The irrep is given by (and hence ''is'') a 1-particle Hilbert space together with an irreducible, inner-product-preserving action of the symmetry group on it. The Hilbert space is the set of all possible single-particle states, and is obtained by applying the field operators to the vacuum and summing/integrating after multiplying them with appropriate amplitudes. The action is inherited from that on the field operators.

cbetanco said:
does that mean the irr. rep. is the Hilbert space of a particular species attached with the appropriate operators (spin, charge, etc.) corresponding to the observables of that particle species?

Yes.
 

Related to Irreducible representations and elementary particles

1. What are irreducible representations in the context of elementary particles?

Irreducible representations refer to the different ways in which elementary particles can be classified based on their intrinsic properties, such as mass, spin, and charge. These representations are used to describe the behavior of elementary particles and how they interact with each other.

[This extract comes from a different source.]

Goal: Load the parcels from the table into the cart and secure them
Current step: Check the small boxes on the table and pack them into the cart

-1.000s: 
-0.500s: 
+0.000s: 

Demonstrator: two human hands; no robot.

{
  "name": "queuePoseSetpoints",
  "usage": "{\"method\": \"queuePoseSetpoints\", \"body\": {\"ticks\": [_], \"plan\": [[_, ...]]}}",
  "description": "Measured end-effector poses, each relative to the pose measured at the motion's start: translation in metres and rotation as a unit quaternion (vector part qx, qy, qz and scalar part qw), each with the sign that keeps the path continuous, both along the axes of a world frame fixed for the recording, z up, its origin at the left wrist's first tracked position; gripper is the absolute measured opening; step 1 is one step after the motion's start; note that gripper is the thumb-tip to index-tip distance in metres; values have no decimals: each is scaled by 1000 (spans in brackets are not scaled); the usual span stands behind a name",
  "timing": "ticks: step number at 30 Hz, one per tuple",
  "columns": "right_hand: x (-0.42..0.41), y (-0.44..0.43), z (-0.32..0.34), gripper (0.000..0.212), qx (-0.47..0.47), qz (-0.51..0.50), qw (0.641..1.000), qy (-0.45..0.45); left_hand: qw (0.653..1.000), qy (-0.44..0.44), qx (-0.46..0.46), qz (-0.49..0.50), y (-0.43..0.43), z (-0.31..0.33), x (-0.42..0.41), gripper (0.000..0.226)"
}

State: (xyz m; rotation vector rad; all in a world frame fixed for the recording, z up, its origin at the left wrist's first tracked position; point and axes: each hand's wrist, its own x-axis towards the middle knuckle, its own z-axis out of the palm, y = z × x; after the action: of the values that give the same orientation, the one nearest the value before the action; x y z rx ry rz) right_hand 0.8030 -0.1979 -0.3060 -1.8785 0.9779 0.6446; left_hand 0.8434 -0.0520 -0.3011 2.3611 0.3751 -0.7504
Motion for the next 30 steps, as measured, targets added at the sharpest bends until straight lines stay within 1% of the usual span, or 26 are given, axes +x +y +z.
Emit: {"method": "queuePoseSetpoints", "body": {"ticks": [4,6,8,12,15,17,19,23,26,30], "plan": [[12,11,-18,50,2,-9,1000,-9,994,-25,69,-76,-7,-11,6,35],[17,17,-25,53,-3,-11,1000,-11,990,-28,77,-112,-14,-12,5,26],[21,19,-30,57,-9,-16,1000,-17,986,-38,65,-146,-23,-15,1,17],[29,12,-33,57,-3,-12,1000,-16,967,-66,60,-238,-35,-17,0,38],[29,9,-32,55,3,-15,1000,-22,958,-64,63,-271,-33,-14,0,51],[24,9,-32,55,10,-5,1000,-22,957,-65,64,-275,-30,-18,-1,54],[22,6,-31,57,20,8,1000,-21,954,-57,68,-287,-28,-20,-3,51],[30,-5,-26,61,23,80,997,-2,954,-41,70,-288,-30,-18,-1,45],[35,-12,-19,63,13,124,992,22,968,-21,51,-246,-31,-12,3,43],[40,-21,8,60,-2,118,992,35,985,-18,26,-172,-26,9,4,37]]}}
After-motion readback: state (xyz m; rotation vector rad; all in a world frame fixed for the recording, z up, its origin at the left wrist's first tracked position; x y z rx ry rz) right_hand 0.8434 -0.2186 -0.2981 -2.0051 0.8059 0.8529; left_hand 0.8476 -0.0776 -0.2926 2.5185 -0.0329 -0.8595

2. How are irreducible representations related to symmetry in particle physics?

In particle physics, symmetries play a crucial role in understanding the behavior of elementary particles. The symmetries of a system can be represented by a set of transformations, and the irreducible representations correspond to the different ways in which a particle can transform under these symmetries. This allows us to classify particles based on their symmetries and understand their behavior.

3. What is the significance of irreducible representations in the Standard Model of particle physics?

The Standard Model of particle physics is a theory that describes the fundamental particles and their interactions. In this model, the particles are classified into different irreducible representations based on their properties, such as spin and charge. This classification is essential in understanding the structure and behavior of the particles and predicting their interactions.

4. How do physicists use irreducible representations to study new particles?

When a new particle is discovered, physicists use irreducible representations to classify it based on its properties. This helps in understanding the properties of the particle and predicting its behavior in different interactions. By studying the irreducible representations of the new particle, scientists can also make connections to other known particles and further our understanding of the underlying principles of the universe.

5. Are there any limitations to the use of irreducible representations in particle physics?

While irreducible representations are a powerful tool in understanding the behavior of elementary particles, they have some limitations. For example, they do not take into account the effects of gravity, and they are not applicable to all types of particles, such as dark matter. Additionally, the number of irreducible representations increases significantly as we move towards higher energy scales, making it challenging to apply them in all scenarios.